Se não é novidade alguma que a Flip toque em temas políticos, é incomum que enfie um dedo tão flagrante em feridas tão abertas, no que Cecilio define como uma tomada de posição desta curadoria, de responsabilidade dela.
“Estamos vendo a confirmação do cenário terrível que Pappe já pintava”, afirma a editora, ressaltando que o historiador com doutorado pela Universidade de Oxford, no Reino Unido, tem credencial para fazer uma abordagem de alto nível -é uma voz de dentro do conflito, segundo ela, que se alicerça em estudos bem embasados.
“A curadoria não pode ter medo de controvérsia”, afirma Cecilio. “Essa posição é fundamental nesse momento. Não vejo outro jeito de encarar essa questão a não ser como a tentativa de um Estado exterminar um território.”
Essa postura curatorial também aparece, segundo lembra a própria livreira, em uma mesa que reúne duas autoras com literatura em torno do aborto, Dahlia de la Cerda e Dolores Reyes, militantes de uma causa “importante de levar nesse momento”.
Outra figura que salta aos olhos no programa é a ministra Marina Silva, do Meio Ambiente, anunciada de última hora em um palco que ocupará sozinha, assim como Pappe.
Questionada sobre o ruído de convidar uma ministra de Estado para um evento que tem patrocínio do governo federal, por meio da Lei Rouanet, Cecilio afirma que Marina “tem autoridade para além de qualquer governo” e é chancelada por uma “vida de militância em defesa da floresta”.
A curadora aponta que o convite não passou por engrenagens estatais e aconteceu após a fatídica sessão do Congresso em que Marina, filiada à Rede, ouviu do senador Plínio Valério, do PSDB, que ela não merecia respeito. Foi o que fez a curadoria se decidir a abrir espaço para que falasse.
Mas nem só de dramas vive a Flip, pelo contrário. Quando o repórter pergunta duas mudanças que quis imprimir a sua segunda edição, Cecilio cita o aumento do espaço para a poesia e o humor.

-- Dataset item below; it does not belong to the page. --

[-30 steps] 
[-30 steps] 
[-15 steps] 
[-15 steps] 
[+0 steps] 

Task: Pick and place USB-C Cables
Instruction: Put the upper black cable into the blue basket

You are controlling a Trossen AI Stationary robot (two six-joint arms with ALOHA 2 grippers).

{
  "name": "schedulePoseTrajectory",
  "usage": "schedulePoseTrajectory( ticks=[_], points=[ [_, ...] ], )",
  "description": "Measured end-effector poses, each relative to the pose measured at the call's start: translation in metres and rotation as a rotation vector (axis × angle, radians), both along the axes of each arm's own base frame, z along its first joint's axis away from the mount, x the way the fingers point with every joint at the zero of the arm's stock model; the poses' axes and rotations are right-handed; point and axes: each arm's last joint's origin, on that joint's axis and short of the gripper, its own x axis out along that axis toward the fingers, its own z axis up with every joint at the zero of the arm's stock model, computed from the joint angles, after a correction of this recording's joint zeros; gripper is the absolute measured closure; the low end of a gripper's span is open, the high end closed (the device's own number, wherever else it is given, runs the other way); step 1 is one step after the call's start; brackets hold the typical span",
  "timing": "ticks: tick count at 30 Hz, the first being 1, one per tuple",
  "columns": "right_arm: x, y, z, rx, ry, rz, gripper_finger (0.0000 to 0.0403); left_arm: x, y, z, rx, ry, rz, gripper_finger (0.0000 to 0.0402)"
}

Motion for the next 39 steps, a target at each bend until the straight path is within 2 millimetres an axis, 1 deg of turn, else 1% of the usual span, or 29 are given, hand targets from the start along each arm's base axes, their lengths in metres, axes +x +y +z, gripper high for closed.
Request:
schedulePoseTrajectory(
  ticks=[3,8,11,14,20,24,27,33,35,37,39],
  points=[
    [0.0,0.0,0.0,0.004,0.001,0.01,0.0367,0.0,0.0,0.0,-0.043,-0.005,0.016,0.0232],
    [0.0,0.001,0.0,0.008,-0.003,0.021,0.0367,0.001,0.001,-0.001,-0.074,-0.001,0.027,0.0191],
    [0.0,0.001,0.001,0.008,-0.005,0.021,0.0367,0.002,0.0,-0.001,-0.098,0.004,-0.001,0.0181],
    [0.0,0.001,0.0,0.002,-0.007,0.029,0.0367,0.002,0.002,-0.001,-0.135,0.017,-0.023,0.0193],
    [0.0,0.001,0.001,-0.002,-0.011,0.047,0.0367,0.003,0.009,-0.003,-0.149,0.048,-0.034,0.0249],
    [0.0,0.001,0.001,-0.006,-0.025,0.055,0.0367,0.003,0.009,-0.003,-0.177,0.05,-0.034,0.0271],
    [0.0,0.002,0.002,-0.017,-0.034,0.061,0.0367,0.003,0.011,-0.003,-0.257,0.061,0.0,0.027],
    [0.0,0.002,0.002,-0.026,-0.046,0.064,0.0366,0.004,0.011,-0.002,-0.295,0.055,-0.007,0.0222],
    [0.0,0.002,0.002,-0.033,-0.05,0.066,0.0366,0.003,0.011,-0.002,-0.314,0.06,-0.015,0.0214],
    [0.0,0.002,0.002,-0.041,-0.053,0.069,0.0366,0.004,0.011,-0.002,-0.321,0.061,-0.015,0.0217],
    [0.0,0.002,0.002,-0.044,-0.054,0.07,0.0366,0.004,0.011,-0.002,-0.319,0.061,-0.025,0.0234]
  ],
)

Quanto à primeira, diz se arrepender de ter deixado os poetas quase de fora da festa do ano passado -a única autora do gênero era a carioca Bruna Mitrano- e agora aposta na popularidade do homenageado, Paulo Leminski, para celebrar a poesia.
A abertura na noite desta quarta será de um poeta próximo ao paranaense, o também cantor Arnaldo Antunes, e a programação principal ainda tem Mar Becker, Fabrício Corsaletti, Lilian Sais, Marília Garcia e Alice Ruiz.

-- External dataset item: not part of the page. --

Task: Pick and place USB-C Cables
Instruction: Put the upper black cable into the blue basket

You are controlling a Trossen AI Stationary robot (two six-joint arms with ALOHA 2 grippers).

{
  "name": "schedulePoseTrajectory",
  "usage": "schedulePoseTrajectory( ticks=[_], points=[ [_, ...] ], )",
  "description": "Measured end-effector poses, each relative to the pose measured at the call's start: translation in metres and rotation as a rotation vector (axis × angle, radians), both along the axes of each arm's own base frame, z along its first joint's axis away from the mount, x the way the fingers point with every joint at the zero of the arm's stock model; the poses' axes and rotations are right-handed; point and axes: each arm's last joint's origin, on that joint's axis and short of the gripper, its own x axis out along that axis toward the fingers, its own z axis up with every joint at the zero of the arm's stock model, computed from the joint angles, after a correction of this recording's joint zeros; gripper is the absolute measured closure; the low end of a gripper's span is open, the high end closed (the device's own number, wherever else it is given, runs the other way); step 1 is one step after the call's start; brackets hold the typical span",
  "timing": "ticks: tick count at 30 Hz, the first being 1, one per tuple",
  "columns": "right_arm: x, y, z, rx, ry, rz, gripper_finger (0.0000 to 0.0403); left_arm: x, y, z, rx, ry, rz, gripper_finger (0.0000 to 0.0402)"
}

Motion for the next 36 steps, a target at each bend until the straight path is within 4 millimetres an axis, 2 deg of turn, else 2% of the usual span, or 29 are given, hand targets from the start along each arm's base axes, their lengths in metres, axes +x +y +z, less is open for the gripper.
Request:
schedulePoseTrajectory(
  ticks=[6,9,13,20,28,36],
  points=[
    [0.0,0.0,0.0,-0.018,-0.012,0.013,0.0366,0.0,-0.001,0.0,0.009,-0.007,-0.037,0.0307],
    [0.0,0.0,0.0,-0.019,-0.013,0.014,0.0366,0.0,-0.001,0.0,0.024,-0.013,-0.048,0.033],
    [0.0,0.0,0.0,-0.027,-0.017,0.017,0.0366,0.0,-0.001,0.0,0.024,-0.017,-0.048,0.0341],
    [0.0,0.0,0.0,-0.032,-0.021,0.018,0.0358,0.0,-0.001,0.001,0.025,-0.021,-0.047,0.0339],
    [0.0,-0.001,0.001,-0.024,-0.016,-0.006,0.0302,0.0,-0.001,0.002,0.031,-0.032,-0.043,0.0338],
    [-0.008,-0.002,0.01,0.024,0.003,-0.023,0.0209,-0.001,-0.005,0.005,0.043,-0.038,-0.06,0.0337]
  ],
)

Aparece ainda no palco paralelo Caprichos e Relaxos, aberto à declamação de versos de convidados. Aliás, a Flip terá um leque de 35 casas parceiras com programação própria nesta edição, inclusive a já tradicional da Folha.
E Cecilio quer que essa Flip tenha mais graça. Para isso conta com gente como Gregorio Duvivier, que leva ao palco uma adaptação do sucesso teatral “O Céu da Língua”, e Ricardo Araújo Pereira, colunista da Folha. Afinal, como ensinou Leminski, tão importante quanto caprichar numa boa festa é aproveitar para relaxar.